■ What you have to do:
In the listing below, look for "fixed" and copy every line that has it.
Given information below:
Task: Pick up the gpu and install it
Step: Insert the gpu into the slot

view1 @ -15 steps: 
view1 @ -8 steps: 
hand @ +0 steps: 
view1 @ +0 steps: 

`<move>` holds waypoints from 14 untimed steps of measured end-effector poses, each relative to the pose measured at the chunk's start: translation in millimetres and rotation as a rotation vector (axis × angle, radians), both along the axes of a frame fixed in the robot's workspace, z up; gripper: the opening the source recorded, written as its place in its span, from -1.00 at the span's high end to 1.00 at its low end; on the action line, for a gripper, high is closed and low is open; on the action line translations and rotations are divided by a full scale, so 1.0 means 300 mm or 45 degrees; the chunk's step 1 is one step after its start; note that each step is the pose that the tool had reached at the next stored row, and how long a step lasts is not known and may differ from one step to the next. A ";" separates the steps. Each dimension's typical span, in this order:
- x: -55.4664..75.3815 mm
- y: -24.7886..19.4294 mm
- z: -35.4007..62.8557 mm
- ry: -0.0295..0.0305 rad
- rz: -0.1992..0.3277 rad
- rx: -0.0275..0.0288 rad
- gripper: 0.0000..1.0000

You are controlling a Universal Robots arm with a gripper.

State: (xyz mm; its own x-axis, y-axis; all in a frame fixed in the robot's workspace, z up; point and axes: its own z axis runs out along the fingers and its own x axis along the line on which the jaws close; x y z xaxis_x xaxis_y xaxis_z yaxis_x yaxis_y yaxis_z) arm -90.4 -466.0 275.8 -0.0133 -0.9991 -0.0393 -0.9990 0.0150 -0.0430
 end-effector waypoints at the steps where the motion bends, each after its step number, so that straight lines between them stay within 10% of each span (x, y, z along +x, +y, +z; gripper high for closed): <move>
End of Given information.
■ Expected output:
`<move>` holds waypoints from 14 untimed steps of measured end-effector poses, each relative to the pose measured at the chunk's start: translation in millimetres and rotation as a rotation vector (axis × angle, radians), both along the axes of a frame fixed in the robot's workspace, z up; gripper: the opening the source recorded, written as its place in its span, from -1.00 at the span's high end to 1.00 at its low end; on the action line, for a gripper, high is closed and low is open; on the action line translations and rotations are divided by a full scale, so 1.0 means 300 mm or 45 degrees; the chunk's step 1 is one step after its start; note that each step is the pose that the tool had reached at the next stored row, and how long a step lasts is not known and may differ from one step to the next. A ";" separates the steps. Each dimension's typical span, in this order:
State: (xyz mm; its own x-axis, y-axis; all in a frame fixed in the robot's workspace, z up; point and axes: its own z axis runs out along the fingers and its own x axis along the line on which the jaws close; x y z xaxis_x xaxis_y xaxis_z yaxis_x yaxis_y yaxis_z) arm -90.4 -466.0 275.8 -0.0133 -0.9991 -0.0393 -0.9990 0.0150 -0.0430

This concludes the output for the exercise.